Task requirements -> Nothing in the records may be left out; restate them word for word.

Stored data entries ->
[Start of Attachment]

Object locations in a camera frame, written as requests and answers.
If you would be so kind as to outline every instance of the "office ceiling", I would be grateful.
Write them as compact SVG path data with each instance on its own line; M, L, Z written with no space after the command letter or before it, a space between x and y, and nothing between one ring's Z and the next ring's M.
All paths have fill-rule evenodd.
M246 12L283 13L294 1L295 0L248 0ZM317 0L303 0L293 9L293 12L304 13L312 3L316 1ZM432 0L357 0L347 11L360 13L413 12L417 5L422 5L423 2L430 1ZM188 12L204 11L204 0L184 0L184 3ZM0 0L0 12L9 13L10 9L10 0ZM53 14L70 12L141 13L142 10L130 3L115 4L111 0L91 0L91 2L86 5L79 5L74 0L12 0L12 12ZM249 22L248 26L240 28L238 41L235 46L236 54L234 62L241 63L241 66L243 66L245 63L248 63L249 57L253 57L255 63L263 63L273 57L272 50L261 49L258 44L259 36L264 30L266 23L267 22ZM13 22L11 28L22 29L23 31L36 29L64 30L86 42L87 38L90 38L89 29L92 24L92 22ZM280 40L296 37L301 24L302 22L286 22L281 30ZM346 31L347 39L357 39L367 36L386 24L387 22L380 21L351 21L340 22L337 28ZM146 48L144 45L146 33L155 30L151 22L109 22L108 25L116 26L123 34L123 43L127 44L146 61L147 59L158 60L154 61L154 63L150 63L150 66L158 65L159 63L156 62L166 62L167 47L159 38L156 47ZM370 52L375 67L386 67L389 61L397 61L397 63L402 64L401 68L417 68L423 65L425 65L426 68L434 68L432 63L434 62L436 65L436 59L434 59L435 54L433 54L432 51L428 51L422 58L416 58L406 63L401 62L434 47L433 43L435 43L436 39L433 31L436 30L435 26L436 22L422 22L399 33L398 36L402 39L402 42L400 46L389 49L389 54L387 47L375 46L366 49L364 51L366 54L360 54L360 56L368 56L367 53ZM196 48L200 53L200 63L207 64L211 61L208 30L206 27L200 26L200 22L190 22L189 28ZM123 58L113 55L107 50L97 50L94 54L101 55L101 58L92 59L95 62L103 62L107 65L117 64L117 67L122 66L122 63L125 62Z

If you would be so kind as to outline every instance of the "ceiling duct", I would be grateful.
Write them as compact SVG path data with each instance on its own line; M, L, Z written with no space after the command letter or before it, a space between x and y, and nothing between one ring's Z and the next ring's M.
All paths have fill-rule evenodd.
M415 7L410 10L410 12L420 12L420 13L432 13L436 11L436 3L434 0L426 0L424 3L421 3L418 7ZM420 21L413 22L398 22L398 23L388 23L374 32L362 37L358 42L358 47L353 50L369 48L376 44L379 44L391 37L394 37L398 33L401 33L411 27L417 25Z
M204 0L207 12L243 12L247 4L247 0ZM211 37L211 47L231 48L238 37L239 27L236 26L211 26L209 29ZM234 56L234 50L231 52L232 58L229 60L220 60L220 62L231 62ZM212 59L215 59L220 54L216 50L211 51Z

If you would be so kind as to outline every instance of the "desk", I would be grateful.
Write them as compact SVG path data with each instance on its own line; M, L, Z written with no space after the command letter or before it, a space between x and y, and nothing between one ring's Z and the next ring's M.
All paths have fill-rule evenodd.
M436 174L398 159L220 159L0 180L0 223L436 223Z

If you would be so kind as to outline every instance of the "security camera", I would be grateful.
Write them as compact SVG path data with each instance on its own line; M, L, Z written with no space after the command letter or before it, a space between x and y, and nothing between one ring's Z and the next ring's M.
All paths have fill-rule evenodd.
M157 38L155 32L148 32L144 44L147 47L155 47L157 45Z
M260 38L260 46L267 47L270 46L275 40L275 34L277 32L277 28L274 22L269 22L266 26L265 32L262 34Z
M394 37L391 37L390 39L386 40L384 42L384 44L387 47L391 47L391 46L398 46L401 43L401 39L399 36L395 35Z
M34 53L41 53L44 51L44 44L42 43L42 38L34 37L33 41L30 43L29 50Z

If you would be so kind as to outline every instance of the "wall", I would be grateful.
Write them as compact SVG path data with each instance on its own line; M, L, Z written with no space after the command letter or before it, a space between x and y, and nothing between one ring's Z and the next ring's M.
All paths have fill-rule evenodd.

[End of Attachment]

Expected answer ->
Object locations in a camera frame, written as requests and answers.
If you would be so kind as to outline every instance of the "office ceiling", I would be grateful.
Write them as compact SVG path data with each instance on its own line; M, L, Z written with no space after the command letter or before it, a space between x and y, and nothing between one ring's Z and the next ring's M.
All paths have fill-rule evenodd.
M246 12L283 13L294 1L295 0L248 0ZM317 0L303 0L293 9L293 12L304 13L312 3L316 1ZM432 0L357 0L347 11L360 13L413 12L417 5L422 5L423 2L430 1ZM188 12L204 11L204 0L184 0L184 3ZM0 0L0 12L9 13L10 9L10 0ZM53 14L70 12L141 13L142 10L130 3L115 4L111 0L91 0L91 2L86 5L79 5L74 0L12 0L12 12ZM249 22L248 26L240 28L238 41L235 46L236 54L234 62L241 63L241 66L243 66L245 63L248 63L249 57L253 57L255 63L263 63L273 57L272 50L261 49L258 44L259 36L264 30L266 23L267 22ZM13 22L11 28L22 29L23 31L36 29L64 30L86 42L87 38L90 38L89 29L92 24L92 22ZM280 40L296 37L301 24L302 22L286 22L281 30ZM346 31L347 39L357 39L367 36L386 24L387 22L380 21L351 21L340 22L337 28ZM146 48L144 45L146 33L155 30L151 22L109 22L108 25L116 26L123 34L123 43L127 44L146 61L147 59L158 60L154 61L154 63L150 63L150 66L158 65L159 63L156 62L166 62L167 47L159 38L156 47ZM370 52L375 67L386 67L389 61L397 61L397 63L402 64L401 68L417 68L423 65L425 65L426 68L434 68L432 63L434 62L436 65L436 59L434 59L435 54L433 54L432 51L428 51L422 58L416 58L406 63L401 62L434 47L433 43L435 43L436 39L433 31L436 30L435 26L436 22L422 22L399 33L398 36L402 39L402 42L400 46L389 49L389 54L387 47L375 46L366 49L364 51L366 54L360 54L360 56L368 56L367 53ZM196 48L200 53L200 63L207 64L211 61L208 30L206 27L200 26L200 22L190 22L189 28ZM123 58L113 55L107 50L97 50L94 54L101 55L101 58L92 59L95 62L103 62L107 65L117 64L117 67L122 66L122 63L125 62Z

If you would be so kind as to outline every instance of the "ceiling duct", I would be grateful.
Write them as compact SVG path data with each instance on its own line; M, L, Z written with no space after the command letter or before it, a space between x and y, and nothing between one ring's Z and the next ring's M.
All paths have fill-rule evenodd.
M415 7L410 10L410 12L420 12L420 13L432 13L436 11L436 3L434 0L426 0L424 3L421 3L418 7ZM420 21L413 22L398 22L398 23L388 23L374 32L362 37L358 42L358 47L353 50L369 48L376 44L379 44L391 37L394 37L398 33L401 33L411 27L417 25Z
M204 0L207 12L243 12L247 4L247 0ZM211 37L211 47L231 48L238 37L239 27L236 26L211 26L209 29ZM234 56L234 50L231 52L232 58L229 60L220 60L220 62L231 62ZM212 59L215 59L220 54L216 50L211 51Z

If you would be so kind as to outline every instance of the "desk", I would be grateful.
Write them as compact SVG path data with each instance on its own line; M, L, Z written with no space after the command letter or before it, a space between x and y, and nothing between one ring's Z and the next ring's M.
All paths have fill-rule evenodd.
M436 174L398 159L220 159L0 180L0 223L436 223Z

If you would be so kind as to outline every instance of the "security camera", I would be grateful.
Write them as compact SVG path data with each instance on its own line; M, L, Z written with no space after the command letter or before it, a space between x and y, and nothing between one ring's Z and the next ring's M.
All paths have fill-rule evenodd.
M157 38L155 32L148 32L144 44L147 47L155 47L157 45Z
M260 38L260 46L267 47L270 46L275 40L275 34L277 32L277 28L274 22L269 22L266 26L265 32L262 34Z
M394 37L391 37L390 39L386 40L384 42L384 44L387 47L391 47L391 46L398 46L401 43L401 39L399 36L395 35Z
M34 53L41 53L44 51L44 44L42 43L42 38L34 37L33 41L30 43L29 50Z

If you would be so kind as to outline every instance of the "wall", I would be grateful.
Write them as compact SVG path data with each instance on its own line; M, L, Z written with no space after the command letter or before it, a space between x and y, and nothing between one ring's Z and the next ring's M.
All paths have fill-rule evenodd.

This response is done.